▶ _Problem statement_:
Print the data that follows word for word, leaving out any picture.

Top of The data

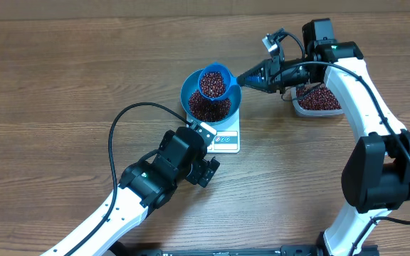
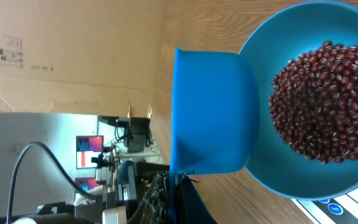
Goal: Scoop item into bowl and weigh 150g on scale
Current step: 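Carry the filled scoop with the right gripper over the blue bowl, then tip the scoop with the right gripper to pour beans into the bowl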
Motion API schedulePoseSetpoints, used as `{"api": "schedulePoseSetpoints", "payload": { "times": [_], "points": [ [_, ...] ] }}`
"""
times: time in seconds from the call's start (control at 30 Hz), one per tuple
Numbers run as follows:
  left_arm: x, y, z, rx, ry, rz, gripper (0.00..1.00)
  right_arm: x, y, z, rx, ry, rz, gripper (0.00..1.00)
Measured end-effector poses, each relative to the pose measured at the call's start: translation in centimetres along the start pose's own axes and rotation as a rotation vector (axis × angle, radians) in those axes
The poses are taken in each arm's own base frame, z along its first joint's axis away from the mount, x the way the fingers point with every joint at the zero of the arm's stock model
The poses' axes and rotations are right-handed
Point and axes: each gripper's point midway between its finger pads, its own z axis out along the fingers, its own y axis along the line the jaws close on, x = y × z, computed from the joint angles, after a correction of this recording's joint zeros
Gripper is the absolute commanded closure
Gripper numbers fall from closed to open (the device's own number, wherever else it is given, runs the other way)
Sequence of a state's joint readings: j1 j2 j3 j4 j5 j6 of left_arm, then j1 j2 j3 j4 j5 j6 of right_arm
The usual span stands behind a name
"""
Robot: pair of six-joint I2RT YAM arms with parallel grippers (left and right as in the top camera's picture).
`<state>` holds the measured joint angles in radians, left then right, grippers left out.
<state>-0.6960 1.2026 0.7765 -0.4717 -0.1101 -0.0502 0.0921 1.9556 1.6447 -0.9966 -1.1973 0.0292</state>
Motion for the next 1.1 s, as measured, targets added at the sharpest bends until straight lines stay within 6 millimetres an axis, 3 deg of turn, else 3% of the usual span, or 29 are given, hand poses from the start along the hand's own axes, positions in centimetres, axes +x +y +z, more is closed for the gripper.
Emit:
{"api": "schedulePoseSetpoints", "payload": {
  "times": [0.6, 1.1],
  "points": [
    [0.0, 0.0, 0.0, 0.000, 0.000, 0.000, 0.00, -0.4, -2.6, -0.2, 0.160, -0.025, 0.095, 0.96],
    [0.0, 0.0, 0.0, 0.000, 0.000, 0.000, 0.00, -1.2, -0.8, 1.9, 0.346, -0.017, 0.031, 0.96]
  ]
}}
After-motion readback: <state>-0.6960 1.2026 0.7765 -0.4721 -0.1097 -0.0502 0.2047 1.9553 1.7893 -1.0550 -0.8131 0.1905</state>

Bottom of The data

▶ _Solution for this exercise_:
Goal: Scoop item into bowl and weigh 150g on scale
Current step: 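Carry the filled scoop with the right gripper over the blue bowl, then tip the scoop with the right gripper to pour beans into the bowl
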Motion API schedulePoseSetpoints, used as `{"api": "schedulePoseSetpoints", "payload": { "times": [_], "points": [ [_, ...] ] }}`
"""
times: time in seconds from the call's start (control at 30 Hz), one per tuple
Numbers run as follows:
  left_arm: x, y, z, rx, ry, rz, gripper (0.00..1.00)
  right_arm: x, y, z, rx, ry, rz, gripper (0.00..1.00)
Measured end-effector poses, each relative to the pose measured at the call's start: translation in centimetres along the start pose's own axes and rotation as a rotation vector (axis × angle, radians) in those axes
The poses are taken in each arm's own base frame, z along its first joint's axis away from the mount, x the way the fingers point with every joint at the zero of the arm's stock model
The poses' axes and rotations are right-handed
Point and axes: each gripper's point midway between its finger pads, its own z axis out along the fingers, its own y axis along the line the jaws close on, x = y × z, computed from the joint angles, after a correction of this recording's joint zeros
Gripper is the absolute commanded closure
Gripper numbers fall from closed to open (the device's own number, wherever else it is given, runs the other way)
Sequence of a state's joint readings: j1 j2 j3 j4 j5 j6 of left_arm, then j1 j2 j3 j4 j5 j6 of right_arm
The usual span stands behind a name
"""
Robot: pair of six-joint I2RT YAM arms with parallel grippers (left and right as in the top camera's picture).
`<state>` holds the measured joint angles in radians, left then right, grippers left out.
<state>-0.6960 1.2026 0.7765 -0.4717 -0.1101 -0.0502 0.0921 1.9556 1.6447 -0.9966 -1.1973 0.0292</state>
Motion for the next 1.1 s, as measured, targets added at the sharpest bends until straight lines stay within 6 millimetres an axis, 3 deg of turn, else 3% of the usual span, or 29 are given, hand poses from the start along the hand's own axes, positions in centimetres, axes +x +y +z, more is closed for the gripper.
Emit:
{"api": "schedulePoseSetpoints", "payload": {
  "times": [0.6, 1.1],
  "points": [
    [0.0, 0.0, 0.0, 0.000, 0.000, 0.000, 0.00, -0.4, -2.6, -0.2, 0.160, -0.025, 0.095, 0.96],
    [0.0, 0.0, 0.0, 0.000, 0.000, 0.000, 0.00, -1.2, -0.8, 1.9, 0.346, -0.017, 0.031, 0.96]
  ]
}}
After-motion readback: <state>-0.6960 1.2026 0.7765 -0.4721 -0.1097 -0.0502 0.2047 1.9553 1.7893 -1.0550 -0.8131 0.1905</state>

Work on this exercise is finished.